Is this species of butterfly getting rarer? Readers’ nature queries
Eye on Nature: Ethna Viney on bee houses, beetles, spiders, ducks and a rare fungus
I was reading lately that this species is on the decline. I think it is the marsh fritillary. – Denis Quinn, Killata, Co Mayo
Yes, the marsh fritillary is widespread but its marshy habitat is under pressure and is included in annex II of the European habitats directive. The habitat must be managed in accordance with the needs of the species.
For the first time, the three bee houses on our garden shed have been occupied. – Don Comiskey, Delgany, Co Wicklow
They are likely to be either mason or leaf-cutter bees.
We found this insect on Slieve Bloom at the end of May. – Rosalie Prendergast, Graiguenamanagh, Co Kilkenny
It is the two-banded longhorn beetle. It is usually seen on flowers but breeds on dead trees.

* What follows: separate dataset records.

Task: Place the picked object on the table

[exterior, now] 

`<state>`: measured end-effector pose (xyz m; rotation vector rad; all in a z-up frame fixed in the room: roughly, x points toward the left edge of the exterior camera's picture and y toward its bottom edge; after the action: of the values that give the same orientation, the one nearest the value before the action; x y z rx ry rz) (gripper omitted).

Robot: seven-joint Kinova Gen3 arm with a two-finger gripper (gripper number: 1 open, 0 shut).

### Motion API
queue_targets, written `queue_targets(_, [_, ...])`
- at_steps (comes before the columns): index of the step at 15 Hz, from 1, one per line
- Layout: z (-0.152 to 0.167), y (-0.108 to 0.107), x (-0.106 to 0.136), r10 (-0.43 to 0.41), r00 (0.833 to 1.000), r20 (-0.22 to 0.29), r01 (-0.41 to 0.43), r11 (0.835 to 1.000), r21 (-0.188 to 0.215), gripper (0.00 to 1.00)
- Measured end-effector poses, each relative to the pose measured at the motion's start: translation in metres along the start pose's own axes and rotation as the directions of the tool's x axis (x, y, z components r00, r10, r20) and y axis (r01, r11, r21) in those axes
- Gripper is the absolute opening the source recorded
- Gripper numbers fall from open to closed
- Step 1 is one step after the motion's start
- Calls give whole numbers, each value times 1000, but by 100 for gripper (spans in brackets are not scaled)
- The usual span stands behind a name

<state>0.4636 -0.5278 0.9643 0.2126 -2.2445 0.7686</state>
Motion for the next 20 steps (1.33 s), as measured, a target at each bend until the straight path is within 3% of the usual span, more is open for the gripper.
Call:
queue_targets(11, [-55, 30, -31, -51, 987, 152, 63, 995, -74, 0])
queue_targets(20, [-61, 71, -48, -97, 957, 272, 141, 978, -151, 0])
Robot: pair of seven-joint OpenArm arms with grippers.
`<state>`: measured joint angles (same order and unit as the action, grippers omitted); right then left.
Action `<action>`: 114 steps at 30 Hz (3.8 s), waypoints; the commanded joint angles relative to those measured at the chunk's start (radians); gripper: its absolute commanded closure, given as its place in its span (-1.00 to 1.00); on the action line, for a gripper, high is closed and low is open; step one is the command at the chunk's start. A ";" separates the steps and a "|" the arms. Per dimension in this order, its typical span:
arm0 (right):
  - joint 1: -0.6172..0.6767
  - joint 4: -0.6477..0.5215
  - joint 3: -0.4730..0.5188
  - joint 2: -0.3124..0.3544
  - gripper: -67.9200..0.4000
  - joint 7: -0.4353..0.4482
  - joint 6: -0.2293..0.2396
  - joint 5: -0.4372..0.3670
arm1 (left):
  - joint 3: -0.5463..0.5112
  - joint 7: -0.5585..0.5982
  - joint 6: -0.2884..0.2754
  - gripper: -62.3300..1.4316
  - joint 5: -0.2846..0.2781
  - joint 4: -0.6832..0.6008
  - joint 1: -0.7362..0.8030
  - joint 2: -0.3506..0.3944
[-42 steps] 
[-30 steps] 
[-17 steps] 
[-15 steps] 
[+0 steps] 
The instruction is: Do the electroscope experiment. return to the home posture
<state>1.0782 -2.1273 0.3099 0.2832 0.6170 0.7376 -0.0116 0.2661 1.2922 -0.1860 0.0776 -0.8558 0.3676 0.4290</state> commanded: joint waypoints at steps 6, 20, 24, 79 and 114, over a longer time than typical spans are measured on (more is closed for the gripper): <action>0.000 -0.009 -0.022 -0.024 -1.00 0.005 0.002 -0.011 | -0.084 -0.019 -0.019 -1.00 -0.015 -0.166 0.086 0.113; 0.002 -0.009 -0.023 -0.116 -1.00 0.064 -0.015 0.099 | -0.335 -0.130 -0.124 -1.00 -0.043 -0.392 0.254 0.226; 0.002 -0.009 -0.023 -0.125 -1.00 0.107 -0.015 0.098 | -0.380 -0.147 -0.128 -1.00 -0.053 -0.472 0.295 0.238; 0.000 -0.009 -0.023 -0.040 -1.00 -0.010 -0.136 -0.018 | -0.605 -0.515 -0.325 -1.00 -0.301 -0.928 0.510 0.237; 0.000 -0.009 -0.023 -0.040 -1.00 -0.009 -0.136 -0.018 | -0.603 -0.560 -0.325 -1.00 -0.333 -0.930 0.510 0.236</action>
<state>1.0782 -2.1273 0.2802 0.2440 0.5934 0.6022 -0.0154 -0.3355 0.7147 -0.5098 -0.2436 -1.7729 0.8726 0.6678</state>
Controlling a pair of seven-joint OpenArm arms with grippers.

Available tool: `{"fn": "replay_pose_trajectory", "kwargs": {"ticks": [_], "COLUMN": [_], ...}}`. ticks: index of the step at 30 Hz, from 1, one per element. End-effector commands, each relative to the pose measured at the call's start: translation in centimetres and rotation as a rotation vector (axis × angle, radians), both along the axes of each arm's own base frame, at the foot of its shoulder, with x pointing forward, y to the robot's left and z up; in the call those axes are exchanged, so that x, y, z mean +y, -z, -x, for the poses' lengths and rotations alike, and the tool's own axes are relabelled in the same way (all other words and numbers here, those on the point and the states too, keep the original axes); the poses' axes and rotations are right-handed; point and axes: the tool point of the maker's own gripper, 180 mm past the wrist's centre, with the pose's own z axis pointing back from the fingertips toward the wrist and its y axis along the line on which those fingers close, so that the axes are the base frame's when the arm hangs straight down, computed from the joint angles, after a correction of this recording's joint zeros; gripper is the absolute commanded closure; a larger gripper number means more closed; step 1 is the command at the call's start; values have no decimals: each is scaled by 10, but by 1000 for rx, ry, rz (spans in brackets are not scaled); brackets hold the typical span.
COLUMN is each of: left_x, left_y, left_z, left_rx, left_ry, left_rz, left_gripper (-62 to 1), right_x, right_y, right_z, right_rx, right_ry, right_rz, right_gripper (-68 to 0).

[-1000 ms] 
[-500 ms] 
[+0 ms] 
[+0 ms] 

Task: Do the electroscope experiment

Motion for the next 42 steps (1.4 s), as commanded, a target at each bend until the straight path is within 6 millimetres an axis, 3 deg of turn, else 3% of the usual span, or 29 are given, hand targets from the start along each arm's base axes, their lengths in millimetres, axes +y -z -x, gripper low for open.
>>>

We saw this plant or mushroom when walking on the Paps on the Cork/Kerry border. – Nora Hayes, Dunmanway, Co Cork
The mycologist Dr Kieran Connolly identified it as heath navel, Lichenomphalia umbellifera. It is rare.
The Pholcus phalangioides spiders in my shed spin themselves in defence if their webs are touched. I watched one make 260 fast revolutions. – Susan Flynn, Ballybrack, Co Dublin
The long-bodied cellar spider is noted for its gyrations.
I saw this duck at Johnstown Castle in Co Wexford. Mallards and a few mandarins were the only other ducks present. – Stephen Butler, Palmerstown, Dublin
It is the female mandarin duck.
I photographed this beautiful little beetle sipping my husband’s gin and tonic. – Philomena Grant, Derry
It is the red-headed cardinal beetle. Rosalie Prendergast also sent a photo of one which she feared was feeding on her wisteria. Cardinal beetles sun themselves on plants but breed in the bark of trees and are carnivorous.